Wally B didn't say anything when he sat down next to me. He just watched me silently. Then he lit up a joint. After puffing on it thoughtfully for a few minutes, he handed it to me. I sucked in deeply and then looked up into the cloudless sky.

I wanted out.

I couldn't take it anymore.

"Remmey told me something...happened between you two."

I looked back down at the ground and let the joint dangle guiltily between my knees. My head hung so low Wally B probably couldn't even see my face.

"Jazz...what happened?" I wouldn't look at him. He took the joint away from me and thoughtfully started puffing again. "Jazz..." he put the joint out and rested a hand on my arm. "What happened?" I looked over at him and shrugged. To be honest, I wasn't sure what I did wrong or why Remmey got so angry so fast.

"Jazz...you told Remmey you been wit' a man before?"

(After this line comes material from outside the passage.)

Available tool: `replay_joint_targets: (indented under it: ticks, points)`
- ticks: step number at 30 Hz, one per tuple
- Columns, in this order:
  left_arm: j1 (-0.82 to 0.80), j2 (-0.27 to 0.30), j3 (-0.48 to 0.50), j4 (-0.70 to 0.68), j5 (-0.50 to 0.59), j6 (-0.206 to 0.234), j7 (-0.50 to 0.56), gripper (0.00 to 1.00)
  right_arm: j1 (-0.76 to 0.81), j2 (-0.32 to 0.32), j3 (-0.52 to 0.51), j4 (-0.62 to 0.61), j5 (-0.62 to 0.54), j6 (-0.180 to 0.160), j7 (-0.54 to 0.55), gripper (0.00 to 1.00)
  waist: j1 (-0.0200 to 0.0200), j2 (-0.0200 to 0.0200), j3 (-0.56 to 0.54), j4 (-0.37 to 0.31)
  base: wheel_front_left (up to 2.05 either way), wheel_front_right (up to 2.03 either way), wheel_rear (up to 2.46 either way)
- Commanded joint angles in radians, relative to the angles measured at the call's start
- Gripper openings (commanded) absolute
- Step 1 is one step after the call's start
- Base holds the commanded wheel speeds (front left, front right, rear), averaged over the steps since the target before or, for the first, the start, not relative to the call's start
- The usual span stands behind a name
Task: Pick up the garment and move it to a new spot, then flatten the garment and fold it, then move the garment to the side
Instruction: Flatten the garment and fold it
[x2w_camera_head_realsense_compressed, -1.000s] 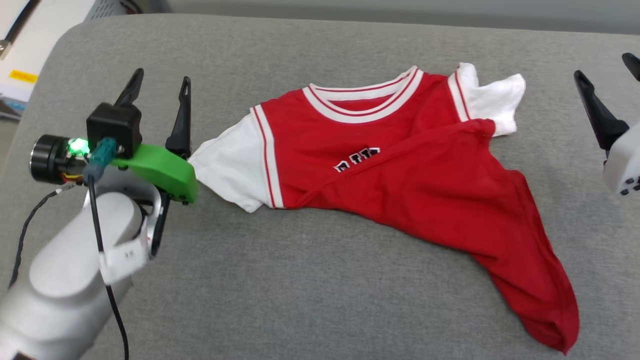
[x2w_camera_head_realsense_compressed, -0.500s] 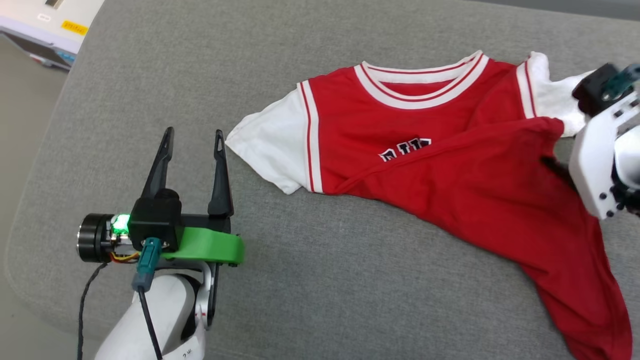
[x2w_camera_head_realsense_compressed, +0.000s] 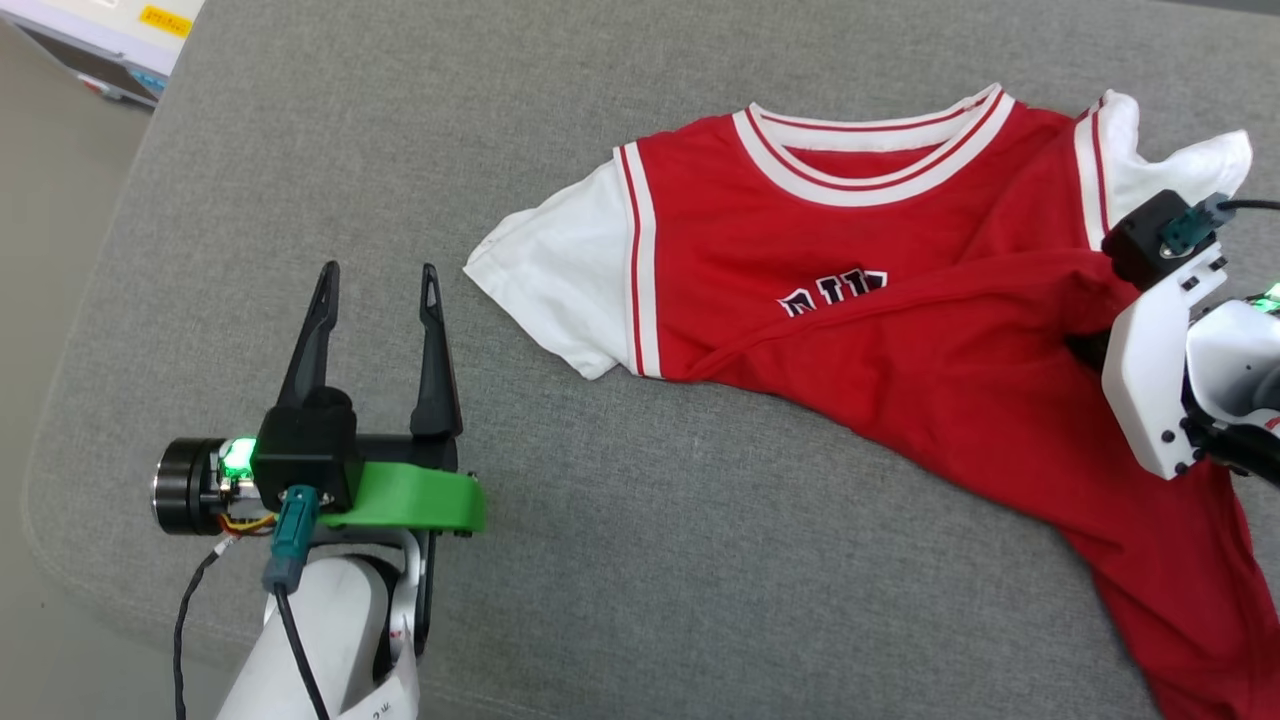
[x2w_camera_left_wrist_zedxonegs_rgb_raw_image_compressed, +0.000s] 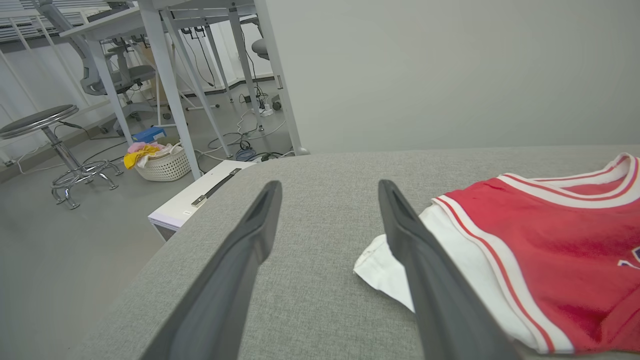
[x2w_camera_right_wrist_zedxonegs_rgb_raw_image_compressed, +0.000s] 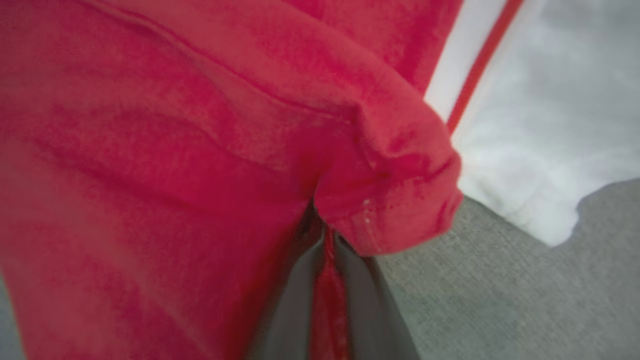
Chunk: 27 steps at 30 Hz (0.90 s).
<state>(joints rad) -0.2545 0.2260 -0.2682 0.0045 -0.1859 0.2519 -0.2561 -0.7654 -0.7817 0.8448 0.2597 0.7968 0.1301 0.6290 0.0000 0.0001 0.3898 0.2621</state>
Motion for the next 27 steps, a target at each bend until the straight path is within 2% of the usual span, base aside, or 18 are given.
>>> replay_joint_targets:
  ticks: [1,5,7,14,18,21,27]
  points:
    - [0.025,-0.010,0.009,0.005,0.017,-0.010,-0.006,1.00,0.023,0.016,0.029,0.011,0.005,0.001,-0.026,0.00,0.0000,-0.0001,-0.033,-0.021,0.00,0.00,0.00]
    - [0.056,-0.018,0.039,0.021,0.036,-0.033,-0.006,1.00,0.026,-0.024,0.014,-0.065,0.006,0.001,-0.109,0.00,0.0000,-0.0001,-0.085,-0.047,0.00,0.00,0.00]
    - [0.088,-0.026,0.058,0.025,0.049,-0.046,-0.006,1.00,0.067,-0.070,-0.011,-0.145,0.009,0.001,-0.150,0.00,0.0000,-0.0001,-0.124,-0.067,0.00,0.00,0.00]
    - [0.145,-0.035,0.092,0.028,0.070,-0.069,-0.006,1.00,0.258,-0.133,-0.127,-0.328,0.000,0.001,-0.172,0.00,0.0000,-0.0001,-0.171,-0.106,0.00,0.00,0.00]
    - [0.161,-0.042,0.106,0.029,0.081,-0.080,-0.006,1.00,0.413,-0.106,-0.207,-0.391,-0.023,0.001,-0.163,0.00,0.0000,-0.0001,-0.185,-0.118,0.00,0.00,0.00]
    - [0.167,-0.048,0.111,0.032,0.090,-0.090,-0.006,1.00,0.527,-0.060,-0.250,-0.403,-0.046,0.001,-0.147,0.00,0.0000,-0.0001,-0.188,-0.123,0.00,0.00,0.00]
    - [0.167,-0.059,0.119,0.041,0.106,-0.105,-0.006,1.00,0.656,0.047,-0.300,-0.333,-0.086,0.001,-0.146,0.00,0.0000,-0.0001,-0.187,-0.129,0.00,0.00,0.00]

I shook my head at Wally B and watched him get blurry as tears filled my eyes.

"I never told him that."

"Well...he thought you were ready." My head hung even lower. Wally B leaned in even closer to me, like we were whispering secrets. "Why he think you were ready, Jazz?"

I shook my head and continued to stare at the ground.

"Little sister...that's a grown man. He twenty years old." I finally looked over at him. Wally B's face was creased, and I couldn't tell if it was with anger or concern. "He ain't no young boy, Jazz. You can't play with him like that." I looked away again and wished that joint was still lit. I hated dealing with reality. I wasn't like everyone else. I was a dreamer. If I never stepped foot in the real world again, I wouldn't even care or notice. Wally B moved even closer to me. "Lil sis...he could have really hurt you." I nodded. He could have. But he didn't. "And it would have been because of you."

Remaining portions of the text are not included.